Required work
Every line of the records that holds the word "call" should be copied.

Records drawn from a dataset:
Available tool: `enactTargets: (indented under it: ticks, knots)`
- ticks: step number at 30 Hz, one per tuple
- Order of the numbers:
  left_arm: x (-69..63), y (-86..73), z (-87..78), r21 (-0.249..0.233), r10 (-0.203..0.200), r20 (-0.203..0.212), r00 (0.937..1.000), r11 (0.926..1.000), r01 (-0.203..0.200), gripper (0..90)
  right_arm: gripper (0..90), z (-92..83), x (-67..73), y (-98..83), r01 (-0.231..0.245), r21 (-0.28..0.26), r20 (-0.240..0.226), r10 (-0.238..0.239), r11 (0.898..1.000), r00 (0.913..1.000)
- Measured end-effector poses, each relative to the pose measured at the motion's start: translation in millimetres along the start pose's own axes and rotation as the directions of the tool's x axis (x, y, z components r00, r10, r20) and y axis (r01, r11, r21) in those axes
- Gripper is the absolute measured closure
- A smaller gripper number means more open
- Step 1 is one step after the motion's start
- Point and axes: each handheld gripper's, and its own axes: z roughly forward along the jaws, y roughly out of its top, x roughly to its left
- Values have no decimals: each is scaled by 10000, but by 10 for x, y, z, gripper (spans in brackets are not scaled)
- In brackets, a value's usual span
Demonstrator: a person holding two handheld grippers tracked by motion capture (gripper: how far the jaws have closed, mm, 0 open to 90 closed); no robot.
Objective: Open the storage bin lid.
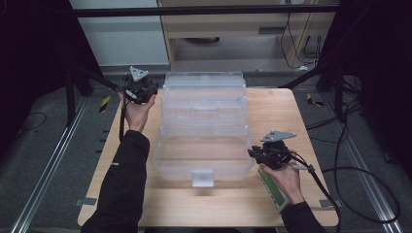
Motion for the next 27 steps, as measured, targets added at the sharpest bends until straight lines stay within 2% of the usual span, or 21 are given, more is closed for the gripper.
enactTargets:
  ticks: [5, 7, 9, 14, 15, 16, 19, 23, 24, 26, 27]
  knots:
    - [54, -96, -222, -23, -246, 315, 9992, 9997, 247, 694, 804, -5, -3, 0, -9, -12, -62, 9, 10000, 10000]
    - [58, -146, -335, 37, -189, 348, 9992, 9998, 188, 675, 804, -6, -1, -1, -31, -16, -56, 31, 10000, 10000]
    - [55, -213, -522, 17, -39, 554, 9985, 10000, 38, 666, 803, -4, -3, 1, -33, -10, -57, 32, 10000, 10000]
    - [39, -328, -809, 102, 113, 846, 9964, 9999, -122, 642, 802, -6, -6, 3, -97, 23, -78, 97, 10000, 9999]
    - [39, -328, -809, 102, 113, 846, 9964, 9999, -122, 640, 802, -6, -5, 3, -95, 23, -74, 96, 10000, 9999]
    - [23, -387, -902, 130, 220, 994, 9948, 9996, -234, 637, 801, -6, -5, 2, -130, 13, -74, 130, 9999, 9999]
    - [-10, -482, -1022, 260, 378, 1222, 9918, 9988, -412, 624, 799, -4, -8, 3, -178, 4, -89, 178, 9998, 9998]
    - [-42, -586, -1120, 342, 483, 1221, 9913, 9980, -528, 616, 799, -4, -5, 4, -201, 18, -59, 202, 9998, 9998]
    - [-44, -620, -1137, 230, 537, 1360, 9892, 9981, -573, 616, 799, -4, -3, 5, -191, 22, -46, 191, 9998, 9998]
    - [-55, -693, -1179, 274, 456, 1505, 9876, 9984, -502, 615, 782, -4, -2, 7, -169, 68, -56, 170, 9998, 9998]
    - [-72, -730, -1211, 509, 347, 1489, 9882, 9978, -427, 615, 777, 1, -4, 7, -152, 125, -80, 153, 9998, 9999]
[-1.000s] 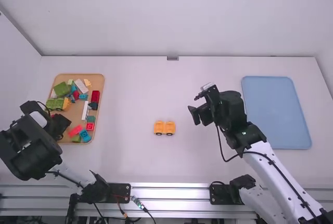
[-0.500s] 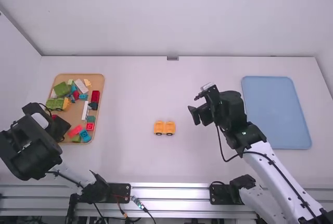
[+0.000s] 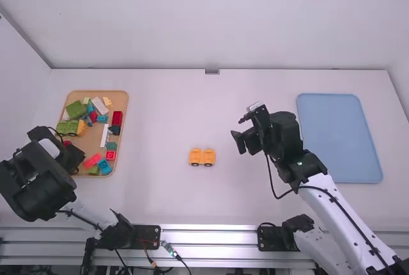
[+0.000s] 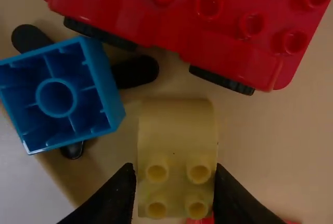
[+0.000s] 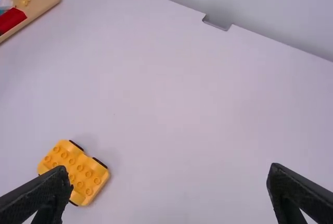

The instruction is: Assemble lego blocks to make yellow taxi

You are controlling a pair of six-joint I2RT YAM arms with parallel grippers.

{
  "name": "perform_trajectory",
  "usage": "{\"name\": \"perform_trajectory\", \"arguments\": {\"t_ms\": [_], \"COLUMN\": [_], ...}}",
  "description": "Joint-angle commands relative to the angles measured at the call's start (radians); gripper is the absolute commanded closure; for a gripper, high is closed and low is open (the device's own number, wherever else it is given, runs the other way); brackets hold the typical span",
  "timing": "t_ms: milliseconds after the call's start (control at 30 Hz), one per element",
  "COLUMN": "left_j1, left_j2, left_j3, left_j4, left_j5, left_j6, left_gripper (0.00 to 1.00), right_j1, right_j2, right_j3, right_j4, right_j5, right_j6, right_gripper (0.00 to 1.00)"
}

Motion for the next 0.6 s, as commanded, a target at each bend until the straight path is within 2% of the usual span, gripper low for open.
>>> {"name": "perform_trajectory", "arguments": {"t_ms": [0,267,567], "left_j1": [-0.005,-0.005,-0.068], "left_j2": [0.010,0.010,0.002], "left_j3": [-0.016,-0.002,0.114], "left_j4": [-0.003,-0.023,-0.166], "left_j5": [-0.012,-0.011,-0.004], "left_j6": [-0.004,-0.014,-0.057], "left_gripper": [0.67,0.93,0.98], "right_j1": [0.003,0.003,0.003], "right_j2": [0.001,0.001,0.000], "right_j3": [0.028,0.028,0.028], "right_j4": [-0.001,-0.001,0.001], "right_j5": [-0.001,-0.001,-0.001], "right_j6": [0.003,0.002,0.002], "right_gripper": [0.01,0.01,0.01]}}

Expected output
  "description": "Joint-angle commands relative to the angles measured at the call's start (radians); gripper is the absolute commanded closure; for a gripper, high is closed and low is open (the device's own number, wherever else it is given, runs the other way); brackets hold the typical span",
  "timing": "t_ms: milliseconds after the call's start (control at 30 Hz), one per element",

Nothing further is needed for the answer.